▶ Problem to work on
Identify every line in the records below that contains the word "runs", and copy each of those lines.

Start of Records for the task

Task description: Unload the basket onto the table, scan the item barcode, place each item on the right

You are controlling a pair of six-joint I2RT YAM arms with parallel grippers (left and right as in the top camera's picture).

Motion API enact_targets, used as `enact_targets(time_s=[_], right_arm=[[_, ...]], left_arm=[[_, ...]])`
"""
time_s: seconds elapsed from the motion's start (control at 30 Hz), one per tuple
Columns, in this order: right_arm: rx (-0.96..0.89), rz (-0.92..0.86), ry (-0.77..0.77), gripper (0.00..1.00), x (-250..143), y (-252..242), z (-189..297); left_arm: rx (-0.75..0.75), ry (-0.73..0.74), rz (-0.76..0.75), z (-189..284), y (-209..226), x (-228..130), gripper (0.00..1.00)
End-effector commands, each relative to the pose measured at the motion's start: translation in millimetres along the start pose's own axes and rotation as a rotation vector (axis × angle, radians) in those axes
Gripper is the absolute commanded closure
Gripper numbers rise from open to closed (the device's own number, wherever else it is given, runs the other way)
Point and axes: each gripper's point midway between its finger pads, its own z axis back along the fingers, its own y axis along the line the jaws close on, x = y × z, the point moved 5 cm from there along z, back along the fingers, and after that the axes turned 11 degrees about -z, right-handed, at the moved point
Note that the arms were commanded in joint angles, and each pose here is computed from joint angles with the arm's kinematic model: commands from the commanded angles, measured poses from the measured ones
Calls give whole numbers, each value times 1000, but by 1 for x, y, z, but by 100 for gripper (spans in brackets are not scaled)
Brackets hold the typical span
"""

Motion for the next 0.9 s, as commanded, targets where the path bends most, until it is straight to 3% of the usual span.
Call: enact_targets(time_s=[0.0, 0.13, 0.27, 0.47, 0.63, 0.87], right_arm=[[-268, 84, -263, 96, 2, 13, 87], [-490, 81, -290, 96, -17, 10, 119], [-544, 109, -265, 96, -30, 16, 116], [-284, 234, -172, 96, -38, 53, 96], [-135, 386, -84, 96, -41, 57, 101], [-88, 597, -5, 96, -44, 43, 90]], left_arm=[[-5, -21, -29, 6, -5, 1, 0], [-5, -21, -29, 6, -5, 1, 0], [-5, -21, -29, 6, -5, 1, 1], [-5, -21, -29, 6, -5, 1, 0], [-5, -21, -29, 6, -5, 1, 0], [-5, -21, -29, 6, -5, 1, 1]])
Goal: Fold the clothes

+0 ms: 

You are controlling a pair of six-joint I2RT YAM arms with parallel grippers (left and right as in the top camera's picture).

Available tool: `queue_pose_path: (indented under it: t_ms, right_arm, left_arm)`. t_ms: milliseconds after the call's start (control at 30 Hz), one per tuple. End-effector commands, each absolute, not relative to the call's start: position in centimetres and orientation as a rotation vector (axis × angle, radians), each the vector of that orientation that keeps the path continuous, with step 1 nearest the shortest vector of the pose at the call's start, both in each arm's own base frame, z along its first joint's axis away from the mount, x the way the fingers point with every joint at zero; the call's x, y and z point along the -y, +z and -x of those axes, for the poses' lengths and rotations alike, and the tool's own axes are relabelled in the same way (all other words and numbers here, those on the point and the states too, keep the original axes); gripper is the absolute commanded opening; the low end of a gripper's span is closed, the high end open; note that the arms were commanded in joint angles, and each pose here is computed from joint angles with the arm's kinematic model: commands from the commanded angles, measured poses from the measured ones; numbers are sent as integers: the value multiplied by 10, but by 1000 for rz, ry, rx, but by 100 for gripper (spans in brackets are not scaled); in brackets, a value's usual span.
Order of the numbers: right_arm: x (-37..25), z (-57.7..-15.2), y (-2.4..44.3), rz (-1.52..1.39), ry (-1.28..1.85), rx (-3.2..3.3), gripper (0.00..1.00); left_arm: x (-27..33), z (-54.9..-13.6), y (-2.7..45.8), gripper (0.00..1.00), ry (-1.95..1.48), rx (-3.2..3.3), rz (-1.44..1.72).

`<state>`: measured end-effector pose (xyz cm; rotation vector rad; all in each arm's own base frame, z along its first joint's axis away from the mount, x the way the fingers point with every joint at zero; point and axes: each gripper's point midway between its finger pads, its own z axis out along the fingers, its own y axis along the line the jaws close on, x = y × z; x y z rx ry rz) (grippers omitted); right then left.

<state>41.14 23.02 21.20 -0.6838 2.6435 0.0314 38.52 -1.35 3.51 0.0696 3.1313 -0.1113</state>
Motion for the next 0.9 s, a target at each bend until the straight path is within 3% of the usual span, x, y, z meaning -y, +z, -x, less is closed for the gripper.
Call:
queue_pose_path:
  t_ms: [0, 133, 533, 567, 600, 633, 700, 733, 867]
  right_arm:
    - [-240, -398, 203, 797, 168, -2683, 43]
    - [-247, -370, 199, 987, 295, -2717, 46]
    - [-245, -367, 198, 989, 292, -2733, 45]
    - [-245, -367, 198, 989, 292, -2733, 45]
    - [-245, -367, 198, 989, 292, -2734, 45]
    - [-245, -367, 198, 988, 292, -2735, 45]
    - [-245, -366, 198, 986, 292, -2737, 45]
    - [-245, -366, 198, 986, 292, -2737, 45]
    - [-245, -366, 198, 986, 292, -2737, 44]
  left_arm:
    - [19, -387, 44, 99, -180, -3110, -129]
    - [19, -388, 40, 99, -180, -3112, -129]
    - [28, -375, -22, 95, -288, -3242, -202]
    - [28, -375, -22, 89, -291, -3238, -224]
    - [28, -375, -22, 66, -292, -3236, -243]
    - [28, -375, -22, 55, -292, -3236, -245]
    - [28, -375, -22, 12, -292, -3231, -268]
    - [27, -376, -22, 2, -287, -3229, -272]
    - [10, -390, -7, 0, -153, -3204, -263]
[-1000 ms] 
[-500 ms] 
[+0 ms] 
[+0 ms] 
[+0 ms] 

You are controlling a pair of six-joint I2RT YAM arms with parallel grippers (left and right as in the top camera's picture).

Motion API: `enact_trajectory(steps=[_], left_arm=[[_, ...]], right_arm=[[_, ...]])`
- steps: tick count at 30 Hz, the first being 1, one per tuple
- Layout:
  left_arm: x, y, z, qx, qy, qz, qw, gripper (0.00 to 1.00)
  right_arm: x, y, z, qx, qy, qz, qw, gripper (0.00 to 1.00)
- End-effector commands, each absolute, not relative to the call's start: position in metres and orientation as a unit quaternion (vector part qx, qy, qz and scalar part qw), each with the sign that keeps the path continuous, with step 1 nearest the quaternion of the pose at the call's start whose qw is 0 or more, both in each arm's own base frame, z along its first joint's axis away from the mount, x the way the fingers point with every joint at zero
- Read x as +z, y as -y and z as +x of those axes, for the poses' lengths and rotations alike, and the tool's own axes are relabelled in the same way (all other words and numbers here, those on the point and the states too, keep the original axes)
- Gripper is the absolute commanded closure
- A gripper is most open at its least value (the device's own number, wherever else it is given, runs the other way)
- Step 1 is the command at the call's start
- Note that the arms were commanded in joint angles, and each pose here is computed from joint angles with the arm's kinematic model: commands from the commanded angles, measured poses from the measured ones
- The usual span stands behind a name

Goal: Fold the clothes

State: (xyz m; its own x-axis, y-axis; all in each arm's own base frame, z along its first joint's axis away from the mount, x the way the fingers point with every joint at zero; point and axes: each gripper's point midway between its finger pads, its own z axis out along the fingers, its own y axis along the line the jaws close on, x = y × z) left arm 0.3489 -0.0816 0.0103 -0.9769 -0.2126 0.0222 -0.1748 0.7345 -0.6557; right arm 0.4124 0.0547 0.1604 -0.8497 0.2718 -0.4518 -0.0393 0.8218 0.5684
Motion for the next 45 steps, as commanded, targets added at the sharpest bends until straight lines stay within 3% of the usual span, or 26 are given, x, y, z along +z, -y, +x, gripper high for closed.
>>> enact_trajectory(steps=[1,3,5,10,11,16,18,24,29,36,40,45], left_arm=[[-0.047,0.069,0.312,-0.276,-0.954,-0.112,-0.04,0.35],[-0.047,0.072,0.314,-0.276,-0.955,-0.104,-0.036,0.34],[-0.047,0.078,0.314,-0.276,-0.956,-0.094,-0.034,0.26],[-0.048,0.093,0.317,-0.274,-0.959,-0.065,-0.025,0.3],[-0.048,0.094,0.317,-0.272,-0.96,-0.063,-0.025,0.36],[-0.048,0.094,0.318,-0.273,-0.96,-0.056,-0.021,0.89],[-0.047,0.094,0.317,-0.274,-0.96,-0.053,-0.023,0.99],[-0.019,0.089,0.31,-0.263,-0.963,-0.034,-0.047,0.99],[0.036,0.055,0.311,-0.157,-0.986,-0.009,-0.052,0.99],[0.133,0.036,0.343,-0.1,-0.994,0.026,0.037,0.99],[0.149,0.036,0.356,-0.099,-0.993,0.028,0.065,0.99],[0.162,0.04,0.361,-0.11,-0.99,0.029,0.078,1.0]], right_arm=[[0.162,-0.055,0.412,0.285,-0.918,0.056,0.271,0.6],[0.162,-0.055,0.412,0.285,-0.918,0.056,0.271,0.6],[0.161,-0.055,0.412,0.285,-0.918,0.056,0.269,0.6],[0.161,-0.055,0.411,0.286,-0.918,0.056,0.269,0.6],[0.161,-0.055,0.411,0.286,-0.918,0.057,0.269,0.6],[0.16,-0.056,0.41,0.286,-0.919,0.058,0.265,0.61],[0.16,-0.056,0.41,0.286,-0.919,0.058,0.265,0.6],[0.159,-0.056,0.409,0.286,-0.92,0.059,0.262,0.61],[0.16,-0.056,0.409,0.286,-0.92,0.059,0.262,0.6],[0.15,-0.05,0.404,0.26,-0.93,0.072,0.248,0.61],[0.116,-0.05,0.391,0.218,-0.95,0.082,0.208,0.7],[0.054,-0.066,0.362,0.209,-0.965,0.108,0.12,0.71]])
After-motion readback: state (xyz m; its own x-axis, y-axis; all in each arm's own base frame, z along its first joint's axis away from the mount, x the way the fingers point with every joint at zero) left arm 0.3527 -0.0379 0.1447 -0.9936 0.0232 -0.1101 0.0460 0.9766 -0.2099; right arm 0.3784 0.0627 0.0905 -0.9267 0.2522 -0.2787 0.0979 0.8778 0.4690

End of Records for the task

▶ Answer below
Gripper numbers rise from open to closed (the device's own number, wherever else it is given, runs the other way)
- A gripper is most open at its least value (the device's own number, wherever else it is given, runs the other way)

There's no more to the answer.